WHAT IS REQUIRED: The records below are to be retyped in full, without any alteration.

(Data excerpts)

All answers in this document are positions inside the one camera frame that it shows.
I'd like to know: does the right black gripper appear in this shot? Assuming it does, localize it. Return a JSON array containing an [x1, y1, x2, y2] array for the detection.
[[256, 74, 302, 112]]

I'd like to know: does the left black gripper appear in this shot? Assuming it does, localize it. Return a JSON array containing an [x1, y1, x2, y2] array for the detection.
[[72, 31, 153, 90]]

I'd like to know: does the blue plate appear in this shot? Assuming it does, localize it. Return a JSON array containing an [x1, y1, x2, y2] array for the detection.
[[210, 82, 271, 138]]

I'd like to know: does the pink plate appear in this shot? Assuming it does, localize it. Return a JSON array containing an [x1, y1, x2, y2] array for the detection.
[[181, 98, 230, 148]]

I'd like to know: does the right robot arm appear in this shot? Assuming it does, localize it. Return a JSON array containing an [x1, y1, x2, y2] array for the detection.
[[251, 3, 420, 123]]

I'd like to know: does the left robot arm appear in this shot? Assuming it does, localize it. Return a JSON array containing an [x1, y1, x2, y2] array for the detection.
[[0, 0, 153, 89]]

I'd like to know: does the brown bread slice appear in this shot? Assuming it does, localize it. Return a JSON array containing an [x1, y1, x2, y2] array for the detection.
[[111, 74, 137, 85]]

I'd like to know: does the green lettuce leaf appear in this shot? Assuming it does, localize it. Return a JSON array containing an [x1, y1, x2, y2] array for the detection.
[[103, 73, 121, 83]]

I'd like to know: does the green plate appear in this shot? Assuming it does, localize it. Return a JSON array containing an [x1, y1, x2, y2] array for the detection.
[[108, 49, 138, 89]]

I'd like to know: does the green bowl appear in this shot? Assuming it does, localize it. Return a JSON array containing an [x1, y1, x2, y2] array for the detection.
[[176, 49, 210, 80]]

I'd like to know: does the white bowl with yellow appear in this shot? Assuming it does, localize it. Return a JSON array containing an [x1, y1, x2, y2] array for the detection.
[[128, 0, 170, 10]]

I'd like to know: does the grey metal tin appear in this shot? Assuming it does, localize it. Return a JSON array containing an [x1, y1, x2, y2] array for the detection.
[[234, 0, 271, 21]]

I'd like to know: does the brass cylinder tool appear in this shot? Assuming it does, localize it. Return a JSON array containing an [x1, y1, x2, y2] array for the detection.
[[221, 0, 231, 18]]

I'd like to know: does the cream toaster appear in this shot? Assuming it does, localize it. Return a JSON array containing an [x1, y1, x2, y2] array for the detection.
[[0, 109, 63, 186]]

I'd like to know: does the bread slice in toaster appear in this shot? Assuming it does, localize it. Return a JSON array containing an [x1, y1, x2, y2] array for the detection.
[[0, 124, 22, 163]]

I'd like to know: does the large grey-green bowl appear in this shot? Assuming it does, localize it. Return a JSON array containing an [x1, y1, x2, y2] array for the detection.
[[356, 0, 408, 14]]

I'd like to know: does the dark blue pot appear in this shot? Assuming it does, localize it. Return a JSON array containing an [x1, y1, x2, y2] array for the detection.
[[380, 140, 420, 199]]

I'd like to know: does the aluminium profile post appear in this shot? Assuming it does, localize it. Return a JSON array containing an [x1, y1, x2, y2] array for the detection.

SOLVED EXERCISE:
All answers in this document are positions inside the one camera frame that it shows.
I'd like to know: does the right black gripper appear in this shot? Assuming it does, localize it. Return a JSON array containing an [x1, y1, x2, y2] array for the detection.
[[256, 74, 302, 112]]

I'd like to know: does the left black gripper appear in this shot? Assuming it does, localize it. Return a JSON array containing an [x1, y1, x2, y2] array for the detection.
[[72, 31, 153, 90]]

I'd like to know: does the blue plate appear in this shot? Assuming it does, localize it. Return a JSON array containing an [x1, y1, x2, y2] array for the detection.
[[210, 82, 271, 138]]

I'd like to know: does the pink plate appear in this shot? Assuming it does, localize it. Return a JSON array containing an [x1, y1, x2, y2] array for the detection.
[[181, 98, 230, 148]]

I'd like to know: does the right robot arm appear in this shot? Assuming it does, localize it. Return a JSON array containing an [x1, y1, x2, y2] array for the detection.
[[251, 3, 420, 123]]

I'd like to know: does the left robot arm appear in this shot? Assuming it does, localize it. Return a JSON array containing an [x1, y1, x2, y2] array for the detection.
[[0, 0, 153, 89]]

I'd like to know: does the brown bread slice appear in this shot? Assuming it does, localize it. Return a JSON array containing an [x1, y1, x2, y2] array for the detection.
[[111, 74, 137, 85]]

I'd like to know: does the green lettuce leaf appear in this shot? Assuming it does, localize it. Return a JSON array containing an [x1, y1, x2, y2] array for the detection.
[[103, 73, 121, 83]]

I'd like to know: does the green plate appear in this shot? Assuming it does, localize it. Return a JSON array containing an [x1, y1, x2, y2] array for the detection.
[[108, 49, 138, 89]]

I'd like to know: does the green bowl appear in this shot? Assuming it does, localize it. Return a JSON array containing an [x1, y1, x2, y2] array for the detection.
[[176, 49, 210, 80]]

I'd like to know: does the white bowl with yellow appear in this shot? Assuming it does, localize it. Return a JSON array containing an [x1, y1, x2, y2] array for the detection.
[[128, 0, 170, 10]]

I'd like to know: does the grey metal tin appear in this shot? Assuming it does, localize it. Return a JSON array containing an [x1, y1, x2, y2] array for the detection.
[[234, 0, 271, 21]]

I'd like to know: does the brass cylinder tool appear in this shot? Assuming it does, localize it. Return a JSON array containing an [x1, y1, x2, y2] array for the detection.
[[221, 0, 231, 18]]

I'd like to know: does the cream toaster appear in this shot? Assuming it does, localize it. Return a JSON array containing an [x1, y1, x2, y2] array for the detection.
[[0, 109, 63, 186]]

I'd like to know: does the bread slice in toaster appear in this shot? Assuming it does, localize it. Return a JSON array containing an [x1, y1, x2, y2] array for the detection.
[[0, 124, 22, 163]]

I'd like to know: does the large grey-green bowl appear in this shot? Assuming it does, localize it. Return a JSON array containing an [x1, y1, x2, y2] array for the detection.
[[356, 0, 408, 14]]

I'd like to know: does the dark blue pot appear in this shot? Assuming it does, localize it. Return a JSON array containing an [x1, y1, x2, y2] array for the detection.
[[380, 140, 420, 199]]

I'd like to know: does the aluminium profile post appear in this shot? Assuming it does, localize it. Return a JSON array containing an [x1, y1, x2, y2] array for the detection.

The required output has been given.